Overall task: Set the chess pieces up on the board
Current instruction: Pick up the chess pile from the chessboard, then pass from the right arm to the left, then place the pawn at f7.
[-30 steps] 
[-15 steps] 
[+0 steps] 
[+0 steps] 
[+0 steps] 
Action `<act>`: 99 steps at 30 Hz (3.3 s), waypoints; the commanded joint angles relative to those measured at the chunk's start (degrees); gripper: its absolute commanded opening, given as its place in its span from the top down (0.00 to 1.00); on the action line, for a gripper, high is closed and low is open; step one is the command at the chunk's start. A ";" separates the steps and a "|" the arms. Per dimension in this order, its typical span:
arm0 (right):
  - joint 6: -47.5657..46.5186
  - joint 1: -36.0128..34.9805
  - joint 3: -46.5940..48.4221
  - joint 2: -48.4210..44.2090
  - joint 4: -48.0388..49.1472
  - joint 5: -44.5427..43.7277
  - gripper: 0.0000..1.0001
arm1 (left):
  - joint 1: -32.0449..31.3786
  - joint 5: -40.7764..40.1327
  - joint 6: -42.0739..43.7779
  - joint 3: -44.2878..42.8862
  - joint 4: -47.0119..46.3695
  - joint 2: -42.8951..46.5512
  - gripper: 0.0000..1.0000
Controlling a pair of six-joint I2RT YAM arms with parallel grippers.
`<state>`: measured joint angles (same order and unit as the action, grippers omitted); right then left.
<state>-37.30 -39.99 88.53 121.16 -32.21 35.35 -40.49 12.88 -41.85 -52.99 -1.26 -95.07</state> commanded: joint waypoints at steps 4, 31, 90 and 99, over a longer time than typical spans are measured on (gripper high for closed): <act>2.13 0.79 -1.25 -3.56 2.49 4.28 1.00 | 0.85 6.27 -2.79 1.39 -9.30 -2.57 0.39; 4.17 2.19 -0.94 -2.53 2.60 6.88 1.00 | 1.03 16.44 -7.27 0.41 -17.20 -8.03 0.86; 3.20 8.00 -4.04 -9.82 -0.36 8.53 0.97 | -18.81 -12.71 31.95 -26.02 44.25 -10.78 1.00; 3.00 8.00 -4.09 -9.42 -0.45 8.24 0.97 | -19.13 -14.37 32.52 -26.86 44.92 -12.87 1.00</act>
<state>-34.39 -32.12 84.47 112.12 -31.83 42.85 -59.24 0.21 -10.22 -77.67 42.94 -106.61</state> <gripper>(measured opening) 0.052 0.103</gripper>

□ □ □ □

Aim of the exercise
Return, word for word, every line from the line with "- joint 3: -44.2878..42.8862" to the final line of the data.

Completed task
  - joint 3: -44.2878..42.8862
  - joint 4: -47.0119..46.3695
  - joint 2: -42.8951..46.5512
  - gripper: 0.0000..1.0000
Controlling a pair of six-joint I2RT YAM arms with parallel grippers.
`<state>`: measured joint angles (same order and unit as the action, grippers omitted); right then left.
<state>-37.30 -39.99 88.53 121.16 -32.21 35.35 -40.49 12.88 -41.85 -52.99 -1.26 -95.07</state> commanded: joint waypoints at steps 4, 31, 90 and 99, over a longer time than typical spans are measured on (gripper high for closed): <act>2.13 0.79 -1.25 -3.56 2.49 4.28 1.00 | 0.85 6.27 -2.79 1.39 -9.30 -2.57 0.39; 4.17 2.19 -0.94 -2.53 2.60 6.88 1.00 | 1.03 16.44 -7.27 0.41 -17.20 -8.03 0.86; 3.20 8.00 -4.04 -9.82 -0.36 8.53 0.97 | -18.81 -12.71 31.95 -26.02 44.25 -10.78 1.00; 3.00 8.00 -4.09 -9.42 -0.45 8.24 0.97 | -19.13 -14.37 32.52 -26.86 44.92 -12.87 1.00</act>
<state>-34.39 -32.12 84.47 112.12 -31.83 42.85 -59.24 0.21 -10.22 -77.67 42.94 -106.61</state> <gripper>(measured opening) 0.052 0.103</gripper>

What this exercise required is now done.